# Besides dart frogs...



## Guest (Jan 19, 2006)

What other types of frogs do you all keep? I keep 3.3 Chubby Frogs (K. pulchra), 1.2 tomato frogs, 0.0.2 red legged walking frogs (Kassina sp.), 1.1 Red foot gliding frogs (also known as Malabar gliders), 3.3 Malaysian leaf frogs, 2.1 dwarf Malaysian leaf frogs, 2.5 Solomon Island Leaf frogs, 0.2 European grean toads, 2.1 Whites tree frogs, and 0.0.2 Amazon Milk frogs  I think one of these days I'll be adding golden mantellas to my mix too. I love that bright orangish yellow!  I keep the orange terriblis too.
Chad


----------



## bogart6868 (Oct 5, 2005)

Chad you got a nice collection going.. I just added some mantella expectata's to my collection.. check em out before you get your mantella's.. these guys are very cool.. 

I have lots of other frogs.. a variety of tree frogs, mantellas and darts.. with a few oddballs.. and a couple of lizards.. 

How are the terriblis doing.. I am searching still for a small group.. I think I am going to have to end up getting froglets.. but oh well.. 

and how are the milky's doing? still have em in class?

Tim Osborne..


----------



## Rain_Frog (Apr 27, 2004)

Look at my signature. But I used to keep Xenopus laevis laevis(my all time fav), but unfortunately because I'll be heading to school, I really never got to finish my 100 gallon project for some new xenopus.  Hopefully I will be acquiring either Pipa parva or Silurana epitropicalis in the near future.

It is nice to see somebody here that keeps a collection of mostly nondarts for once.

You have the red foot gliders?!? (I like those even more than the blue webbed ones!  )


----------



## MJ (Jun 16, 2005)

Rain_Frog said:


> It is nice to see somebody here that keeps a collection of mostly nondarts for once.



LOL its a dart forum what would you expect? :wink:


----------



## Guest (Jan 20, 2006)

*Frogs...*

Yes, my amazons are still at school. The kids are doing really well with them and making sure they have enough to eat. They are about 1.5 inches now. My terriblis are doing great! I love them!
Chad


----------



## Guest (Jan 22, 2006)

1.0.0 Bufo Viridis
0.0.2 Bombina orientalis
0.0.1 Ambystoma macrodactylum columbianum (not a frog/toad, I know.)


----------



## Guest (Jan 23, 2006)

Bombina orientalis
Melanophryniscus stelzneri

Used to have green tree frog and spring peeper.


----------



## tikifrog (May 11, 2004)

This is the only non-dart I currently keep:










It's a Leptodactylus laticeps aka red spotted burrowing frog. I'd like to find more of them.

John R.


----------



## Guest (Jan 23, 2006)

Wow, Never seen one of those, He's cool.


----------



## joshuatree (Nov 14, 2005)

Rainfrog, 100 gallons for Xenopus!?!?! Can I be one of your frogs?!?!
:lol: 
Seriously, the claweds are great. Personality and then some.
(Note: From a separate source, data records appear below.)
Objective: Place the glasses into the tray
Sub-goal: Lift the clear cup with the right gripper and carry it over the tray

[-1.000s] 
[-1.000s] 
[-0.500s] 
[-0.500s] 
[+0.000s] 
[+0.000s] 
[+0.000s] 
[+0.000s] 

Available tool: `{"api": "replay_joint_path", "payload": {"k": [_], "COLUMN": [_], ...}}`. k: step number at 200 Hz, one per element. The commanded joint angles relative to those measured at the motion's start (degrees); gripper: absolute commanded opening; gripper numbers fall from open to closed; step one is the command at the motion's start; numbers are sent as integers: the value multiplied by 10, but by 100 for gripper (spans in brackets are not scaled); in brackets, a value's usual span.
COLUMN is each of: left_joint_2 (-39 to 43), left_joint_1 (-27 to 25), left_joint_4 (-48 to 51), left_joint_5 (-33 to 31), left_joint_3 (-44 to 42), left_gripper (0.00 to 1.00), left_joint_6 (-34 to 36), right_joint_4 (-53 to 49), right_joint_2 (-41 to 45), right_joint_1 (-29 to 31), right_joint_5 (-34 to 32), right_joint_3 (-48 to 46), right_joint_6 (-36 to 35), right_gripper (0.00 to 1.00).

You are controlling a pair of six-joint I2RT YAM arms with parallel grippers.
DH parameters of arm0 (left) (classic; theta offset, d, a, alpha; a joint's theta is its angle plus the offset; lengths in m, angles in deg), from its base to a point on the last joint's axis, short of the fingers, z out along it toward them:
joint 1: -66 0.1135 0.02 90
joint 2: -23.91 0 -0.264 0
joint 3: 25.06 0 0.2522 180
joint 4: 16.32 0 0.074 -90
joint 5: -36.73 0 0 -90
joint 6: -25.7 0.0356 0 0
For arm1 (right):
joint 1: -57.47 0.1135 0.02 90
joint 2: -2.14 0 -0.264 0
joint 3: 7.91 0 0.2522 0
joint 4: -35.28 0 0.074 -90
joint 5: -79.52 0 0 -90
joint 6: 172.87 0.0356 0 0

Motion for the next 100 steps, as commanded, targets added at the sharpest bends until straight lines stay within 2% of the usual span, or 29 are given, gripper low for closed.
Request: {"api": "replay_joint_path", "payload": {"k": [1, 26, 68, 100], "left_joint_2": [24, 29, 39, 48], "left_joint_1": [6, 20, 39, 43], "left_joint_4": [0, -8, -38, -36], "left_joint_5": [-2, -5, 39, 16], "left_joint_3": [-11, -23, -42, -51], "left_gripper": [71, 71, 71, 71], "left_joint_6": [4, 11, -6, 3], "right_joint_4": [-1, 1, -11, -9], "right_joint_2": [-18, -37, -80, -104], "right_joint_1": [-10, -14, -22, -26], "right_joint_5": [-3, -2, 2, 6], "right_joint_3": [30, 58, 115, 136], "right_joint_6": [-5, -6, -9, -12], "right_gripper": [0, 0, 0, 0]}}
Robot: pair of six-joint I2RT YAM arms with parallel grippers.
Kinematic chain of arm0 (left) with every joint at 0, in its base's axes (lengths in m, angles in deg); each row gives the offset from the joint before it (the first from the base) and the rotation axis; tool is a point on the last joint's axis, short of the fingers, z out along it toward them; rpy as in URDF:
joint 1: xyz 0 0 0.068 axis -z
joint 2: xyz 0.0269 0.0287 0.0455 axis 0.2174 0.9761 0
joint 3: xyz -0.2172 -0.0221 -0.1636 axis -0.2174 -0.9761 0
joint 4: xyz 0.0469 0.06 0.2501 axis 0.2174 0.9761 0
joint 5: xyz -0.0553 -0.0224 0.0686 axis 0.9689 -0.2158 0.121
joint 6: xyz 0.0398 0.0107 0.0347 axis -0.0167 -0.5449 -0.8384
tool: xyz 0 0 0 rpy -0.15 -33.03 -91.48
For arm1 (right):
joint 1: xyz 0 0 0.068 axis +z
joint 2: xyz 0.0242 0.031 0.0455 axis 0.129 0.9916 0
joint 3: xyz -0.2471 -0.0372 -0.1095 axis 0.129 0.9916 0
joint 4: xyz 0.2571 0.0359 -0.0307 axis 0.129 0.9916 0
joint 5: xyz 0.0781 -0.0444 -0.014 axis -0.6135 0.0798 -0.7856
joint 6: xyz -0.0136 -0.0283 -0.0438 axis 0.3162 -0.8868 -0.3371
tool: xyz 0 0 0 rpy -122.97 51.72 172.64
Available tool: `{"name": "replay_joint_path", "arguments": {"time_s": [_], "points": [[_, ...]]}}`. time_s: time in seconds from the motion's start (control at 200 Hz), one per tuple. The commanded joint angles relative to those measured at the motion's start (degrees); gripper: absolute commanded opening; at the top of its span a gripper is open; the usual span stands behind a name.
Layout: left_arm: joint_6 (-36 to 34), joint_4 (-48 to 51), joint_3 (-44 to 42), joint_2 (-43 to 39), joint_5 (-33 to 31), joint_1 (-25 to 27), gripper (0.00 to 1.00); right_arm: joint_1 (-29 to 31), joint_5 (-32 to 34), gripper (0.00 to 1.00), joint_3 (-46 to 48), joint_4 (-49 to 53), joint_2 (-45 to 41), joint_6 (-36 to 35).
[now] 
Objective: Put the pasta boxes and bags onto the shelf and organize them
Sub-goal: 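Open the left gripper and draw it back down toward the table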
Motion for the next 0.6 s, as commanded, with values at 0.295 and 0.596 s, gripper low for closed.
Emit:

Plus, give'em black or blood worms and they look like a fat man eating pasta.


----------



## Guest (Jan 23, 2006)

tikifrog said:


> This is the only non-dart I currently keep:
> 
> 
> 
> ...


COOOOOOOOOOOOOLL!!
Where did you get that? How did you find out about those. I've never seen those.


----------



## Rain_Frog (Apr 27, 2004)

> Rainfrog, 100 gallons for Xenopus!?!?! Can I be one of your frogs?!?!
> 
> Seriously, the claweds are great. Personality and then some.
> 
> Plus, give'em black or blood worms and they look like a fat man eating pasta.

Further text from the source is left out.